Search the records below for the word "robot", then return every line where it appears.

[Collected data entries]
Start of Block

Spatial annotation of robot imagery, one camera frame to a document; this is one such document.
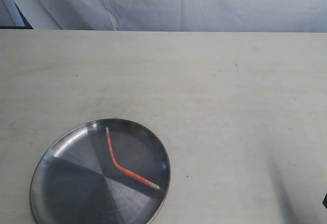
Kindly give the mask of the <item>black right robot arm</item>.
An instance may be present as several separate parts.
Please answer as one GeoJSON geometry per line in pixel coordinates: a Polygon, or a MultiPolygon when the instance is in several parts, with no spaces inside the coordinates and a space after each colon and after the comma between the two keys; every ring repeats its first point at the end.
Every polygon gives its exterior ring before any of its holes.
{"type": "Polygon", "coordinates": [[[327,209],[327,194],[325,195],[323,201],[322,201],[323,206],[327,209]]]}

End of Block

> _Expected answer_
Spatial annotation of robot imagery, one camera frame to a document; this is one such document.
Kindly give the mask of the <item>black right robot arm</item>.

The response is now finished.